Water Effects in Polymers Through Molecular Dynamics

Unless hermetically sealed, one issue that will always be a concern for any polymer used in electronics is the effect of water on the physical properties of the polymers used, and the reliability of the final composite structure. Over the years, molecular modeling has proven that it can be used in a qualitative fashion to target the most likely interface impacted by water and determine trend-wise how the adhesion or integrity will change. This paper will show specific examples of how water influences were modeled and deduced, both in pure molecular models and in scaled mesoscale models. These models demonstrate that newtonian dynamics on such a small scale is still sufficient to inform the developer how the molecular structure can impact the expected mechanical integrity such as adhesion, and how water or other molecules (that can influence interfacial properties) may arrive at an interface through diffusion.
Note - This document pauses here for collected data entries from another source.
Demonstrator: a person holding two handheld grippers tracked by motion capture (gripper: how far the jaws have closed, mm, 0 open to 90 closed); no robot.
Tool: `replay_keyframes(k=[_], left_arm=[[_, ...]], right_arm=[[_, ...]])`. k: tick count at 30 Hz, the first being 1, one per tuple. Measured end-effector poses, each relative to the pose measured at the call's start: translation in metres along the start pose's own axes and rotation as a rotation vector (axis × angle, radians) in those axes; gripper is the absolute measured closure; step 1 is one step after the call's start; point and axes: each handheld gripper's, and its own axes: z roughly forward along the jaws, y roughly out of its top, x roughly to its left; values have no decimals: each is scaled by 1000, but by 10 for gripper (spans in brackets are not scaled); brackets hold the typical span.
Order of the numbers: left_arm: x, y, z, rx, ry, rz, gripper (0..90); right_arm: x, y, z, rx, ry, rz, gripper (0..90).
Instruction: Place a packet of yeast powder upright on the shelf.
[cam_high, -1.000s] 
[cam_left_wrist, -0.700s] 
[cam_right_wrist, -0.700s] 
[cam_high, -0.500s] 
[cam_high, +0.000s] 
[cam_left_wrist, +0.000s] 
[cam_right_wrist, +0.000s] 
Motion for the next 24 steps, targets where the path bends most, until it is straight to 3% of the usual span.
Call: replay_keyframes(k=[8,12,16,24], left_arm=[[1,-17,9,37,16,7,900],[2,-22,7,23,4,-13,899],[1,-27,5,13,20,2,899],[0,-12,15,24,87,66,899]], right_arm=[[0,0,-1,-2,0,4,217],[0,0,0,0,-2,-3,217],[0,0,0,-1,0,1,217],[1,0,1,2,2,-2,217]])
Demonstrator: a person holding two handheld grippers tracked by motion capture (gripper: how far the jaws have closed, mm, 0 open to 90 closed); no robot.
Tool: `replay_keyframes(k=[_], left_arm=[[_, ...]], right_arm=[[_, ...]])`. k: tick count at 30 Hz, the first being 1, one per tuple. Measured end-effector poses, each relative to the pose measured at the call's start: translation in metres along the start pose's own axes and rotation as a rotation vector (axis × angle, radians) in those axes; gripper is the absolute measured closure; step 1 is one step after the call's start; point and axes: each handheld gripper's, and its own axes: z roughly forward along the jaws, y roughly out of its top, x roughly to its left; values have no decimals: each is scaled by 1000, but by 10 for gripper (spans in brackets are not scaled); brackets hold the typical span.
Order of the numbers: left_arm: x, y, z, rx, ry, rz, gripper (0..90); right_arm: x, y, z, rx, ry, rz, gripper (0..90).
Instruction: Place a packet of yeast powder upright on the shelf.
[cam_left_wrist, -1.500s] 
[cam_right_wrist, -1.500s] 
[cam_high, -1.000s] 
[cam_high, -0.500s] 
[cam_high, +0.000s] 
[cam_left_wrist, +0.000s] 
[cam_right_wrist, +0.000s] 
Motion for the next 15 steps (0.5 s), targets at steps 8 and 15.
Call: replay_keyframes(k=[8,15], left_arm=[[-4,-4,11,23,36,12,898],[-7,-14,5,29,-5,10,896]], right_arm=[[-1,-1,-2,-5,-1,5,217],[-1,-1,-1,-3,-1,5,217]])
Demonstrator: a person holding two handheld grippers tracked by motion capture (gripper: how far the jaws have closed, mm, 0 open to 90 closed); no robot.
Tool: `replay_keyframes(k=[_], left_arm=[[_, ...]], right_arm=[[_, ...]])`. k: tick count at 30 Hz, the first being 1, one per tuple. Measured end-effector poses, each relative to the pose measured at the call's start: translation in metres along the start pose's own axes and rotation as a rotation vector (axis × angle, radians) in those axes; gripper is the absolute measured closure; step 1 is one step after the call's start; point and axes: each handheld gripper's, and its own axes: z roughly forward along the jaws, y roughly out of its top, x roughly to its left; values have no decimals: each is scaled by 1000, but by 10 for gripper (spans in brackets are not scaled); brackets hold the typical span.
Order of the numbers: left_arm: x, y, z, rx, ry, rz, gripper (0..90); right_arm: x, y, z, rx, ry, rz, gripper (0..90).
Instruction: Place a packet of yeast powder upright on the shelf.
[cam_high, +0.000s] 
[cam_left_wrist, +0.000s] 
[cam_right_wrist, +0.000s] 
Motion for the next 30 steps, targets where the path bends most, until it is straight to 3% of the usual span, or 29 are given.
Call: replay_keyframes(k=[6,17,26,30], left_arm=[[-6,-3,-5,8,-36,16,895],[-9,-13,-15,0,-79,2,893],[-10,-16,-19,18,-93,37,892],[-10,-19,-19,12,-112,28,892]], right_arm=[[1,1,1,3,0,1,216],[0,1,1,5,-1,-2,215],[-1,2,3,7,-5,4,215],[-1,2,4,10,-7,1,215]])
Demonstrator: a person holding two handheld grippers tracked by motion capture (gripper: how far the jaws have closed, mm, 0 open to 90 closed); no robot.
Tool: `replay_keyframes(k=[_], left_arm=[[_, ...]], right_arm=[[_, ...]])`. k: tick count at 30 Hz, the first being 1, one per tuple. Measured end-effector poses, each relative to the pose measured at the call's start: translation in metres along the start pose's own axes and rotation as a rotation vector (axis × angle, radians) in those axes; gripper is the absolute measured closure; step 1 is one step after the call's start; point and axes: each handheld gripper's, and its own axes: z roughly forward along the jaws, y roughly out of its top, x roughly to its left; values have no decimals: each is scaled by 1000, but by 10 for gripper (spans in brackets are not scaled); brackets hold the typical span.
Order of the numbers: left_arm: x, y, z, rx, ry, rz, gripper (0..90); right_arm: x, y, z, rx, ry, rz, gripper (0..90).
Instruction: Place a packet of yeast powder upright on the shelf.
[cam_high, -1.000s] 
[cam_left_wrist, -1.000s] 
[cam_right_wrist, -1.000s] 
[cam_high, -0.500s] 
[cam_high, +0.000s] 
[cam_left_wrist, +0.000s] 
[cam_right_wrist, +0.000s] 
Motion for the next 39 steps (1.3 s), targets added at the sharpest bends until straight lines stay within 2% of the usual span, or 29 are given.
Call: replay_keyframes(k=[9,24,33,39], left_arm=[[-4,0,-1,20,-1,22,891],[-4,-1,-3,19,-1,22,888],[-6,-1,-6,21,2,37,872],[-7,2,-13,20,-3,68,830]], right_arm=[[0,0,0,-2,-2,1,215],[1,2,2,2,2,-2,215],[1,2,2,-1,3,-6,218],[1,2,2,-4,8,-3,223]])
For instance, when molecular simulations of specific interfaces are targeted, the trajectories show very graphically how water interacts at the interface and serves to drop the energy resistance to an applied stress. The same may be said for the effect of water on the diffusion properties of unwanted molecules through polymer layers, however in the case of diffusion, there are issues of association/agglomeration that may impact the diffusing species. The paper will also capture work showing the scalability of molecular models up thru the coarse-grained molecular-mesoscale level (using parameters derived from molecular models), and the possibilities of scaling further.